* **What the task requires**:
Transcribe the records verbatim, images excluded.

(Stored data)
-------
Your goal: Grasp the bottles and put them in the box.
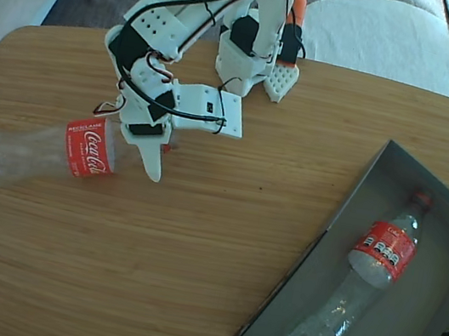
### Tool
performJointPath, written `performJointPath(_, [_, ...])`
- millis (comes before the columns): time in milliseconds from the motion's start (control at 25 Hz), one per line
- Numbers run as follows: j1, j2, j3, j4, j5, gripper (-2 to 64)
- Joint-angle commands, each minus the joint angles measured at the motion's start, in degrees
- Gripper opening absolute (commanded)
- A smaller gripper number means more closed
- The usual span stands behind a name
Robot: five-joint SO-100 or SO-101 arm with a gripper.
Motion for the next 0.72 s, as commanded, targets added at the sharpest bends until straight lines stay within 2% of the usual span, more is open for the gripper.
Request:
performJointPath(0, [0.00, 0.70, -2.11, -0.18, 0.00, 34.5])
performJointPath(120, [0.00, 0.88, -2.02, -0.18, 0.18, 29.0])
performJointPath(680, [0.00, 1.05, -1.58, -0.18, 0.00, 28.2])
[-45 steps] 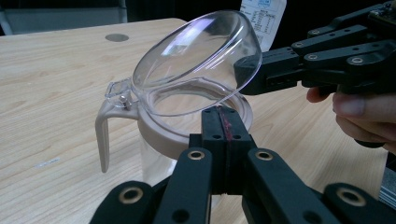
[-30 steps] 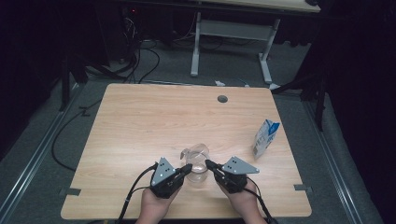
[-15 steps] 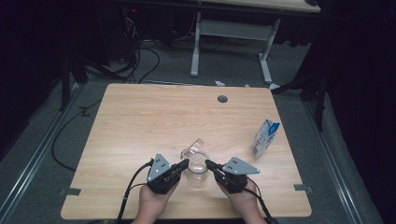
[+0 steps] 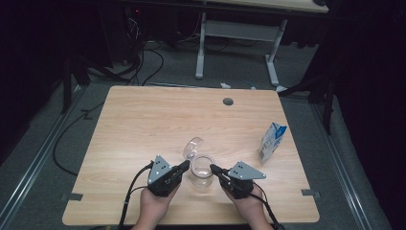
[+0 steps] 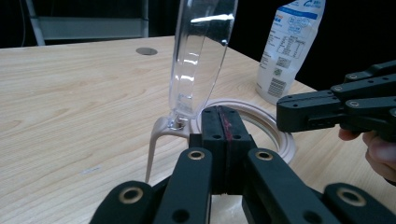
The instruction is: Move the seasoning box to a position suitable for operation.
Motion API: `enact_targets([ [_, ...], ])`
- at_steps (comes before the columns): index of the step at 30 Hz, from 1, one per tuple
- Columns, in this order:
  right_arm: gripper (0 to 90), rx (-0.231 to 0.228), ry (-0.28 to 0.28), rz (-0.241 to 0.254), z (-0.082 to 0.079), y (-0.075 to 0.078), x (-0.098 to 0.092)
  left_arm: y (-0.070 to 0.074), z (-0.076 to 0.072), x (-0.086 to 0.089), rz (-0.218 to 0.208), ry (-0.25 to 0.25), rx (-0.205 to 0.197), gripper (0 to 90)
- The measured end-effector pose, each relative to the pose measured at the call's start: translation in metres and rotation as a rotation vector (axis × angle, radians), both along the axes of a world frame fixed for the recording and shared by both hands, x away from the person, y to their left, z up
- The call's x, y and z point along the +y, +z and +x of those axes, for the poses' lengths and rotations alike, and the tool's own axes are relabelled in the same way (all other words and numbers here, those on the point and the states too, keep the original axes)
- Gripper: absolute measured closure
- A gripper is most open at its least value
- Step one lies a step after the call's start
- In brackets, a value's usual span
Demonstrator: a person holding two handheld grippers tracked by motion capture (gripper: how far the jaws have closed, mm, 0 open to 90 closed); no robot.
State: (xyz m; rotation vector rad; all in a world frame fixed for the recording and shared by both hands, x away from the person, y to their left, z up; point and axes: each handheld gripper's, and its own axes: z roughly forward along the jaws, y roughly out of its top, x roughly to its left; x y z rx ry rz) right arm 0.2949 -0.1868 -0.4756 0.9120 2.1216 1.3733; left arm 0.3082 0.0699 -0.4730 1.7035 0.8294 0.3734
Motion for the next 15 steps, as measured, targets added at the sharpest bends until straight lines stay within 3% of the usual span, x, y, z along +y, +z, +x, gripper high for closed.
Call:
enact_targets([
  [8,89.0,0.003,0.005,0.002,0.0,0.0,0.001,-0.001,-0.001,0.005,0.008,0.005,-0.001,90.0],
  [15,87.8,0.008,0.004,0.016,0.0,0.003,-0.002,-0.008,0.0,0.018,0.042,0.019,0.008,90.0],
])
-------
* **Written reply**:
Your goal: Grasp the bottles and put them in the box.
### Tool
performJointPath, written `performJointPath(_, [_, ...])`
- millis (comes before the columns): time in milliseconds from the motion's start (control at 25 Hz), one per line
- Numbers run as follows: j1, j2, j3, j4, j5, gripper (-2 to 64)
- Joint-angle commands, each minus the joint angles measured at the motion's start, in degrees
- Gripper opening absolute (commanded)
- A smaller gripper number means more closed
- The usual span stands behind a name
Robot: five-joint SO-100 or SO-101 arm with a gripper.
Motion for the next 0.72 s, as commanded, targets added at the sharpest bends until straight lines stay within 2% of the usual span, more is open for the gripper.
Request:
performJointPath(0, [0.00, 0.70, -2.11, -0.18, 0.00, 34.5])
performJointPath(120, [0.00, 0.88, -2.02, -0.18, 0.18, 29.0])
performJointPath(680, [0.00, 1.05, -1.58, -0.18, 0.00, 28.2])
[-45 steps] 
[-30 steps] 
[-15 steps] 
[+0 steps] 
[+0 steps] 
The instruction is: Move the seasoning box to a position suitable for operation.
Motion API: `enact_targets([ [_, ...], ])`
- at_steps (comes before the columns): index of the step at 30 Hz, from 1, one per tuple
- Columns, in this order:
  right_arm: gripper (0 to 90), rx (-0.231 to 0.228), ry (-0.28 to 0.28), rz (-0.241 to 0.254), z (-0.082 to 0.079), y (-0.075 to 0.078), x (-0.098 to 0.092)
  left_arm: y (-0.070 to 0.074), z (-0.076 to 0.072), x (-0.086 to 0.089), rz (-0.218 to 0.208), ry (-0.25 to 0.25), rx (-0.205 to 0.197), gripper (0 to 90)
- The measured end-effector pose, each relative to the pose measured at the call's start: translation in metres and rotation as a rotation vector (axis × angle, radians), both along the axes of a world frame fixed for the recording and shared by both hands, x away from the person, y to their left, z up
- The call's x, y and z point along the +y, +z and +x of those axes, for the poses' lengths and rotations alike, and the tool's own axes are relabelled in the same way (all other words and numbers here, those on the point and the states too, keep the original axes)
- Gripper: absolute measured closure
- A gripper is most open at its least value
- Step one lies a step after the call's start
- In brackets, a value's usual span
Demonstrator: a person holding two handheld grippers tracked by motion capture (gripper: how far the jaws have closed, mm, 0 open to 90 closed); no robot.
State: (xyz m; rotation vector rad; all in a world frame fixed for the recording and shared by both hands, x away from the person, y to their left, z up; point and axes: each handheld gripper's, and its own axes: z roughly forward along the jaws, y roughly out of its top, x roughly to its left; x y z rx ry rz) right arm 0.2949 -0.1868 -0.4756 0.9120 2.1216 1.3733; left arm 0.3082 0.0699 -0.4730 1.7035 0.8294 0.3734
Motion for the next 15 steps, as measured, targets added at the sharpest bends until straight lines stay within 3% of the usual span, x, y, z along +y, +z, +x, gripper high for closed.
Call:
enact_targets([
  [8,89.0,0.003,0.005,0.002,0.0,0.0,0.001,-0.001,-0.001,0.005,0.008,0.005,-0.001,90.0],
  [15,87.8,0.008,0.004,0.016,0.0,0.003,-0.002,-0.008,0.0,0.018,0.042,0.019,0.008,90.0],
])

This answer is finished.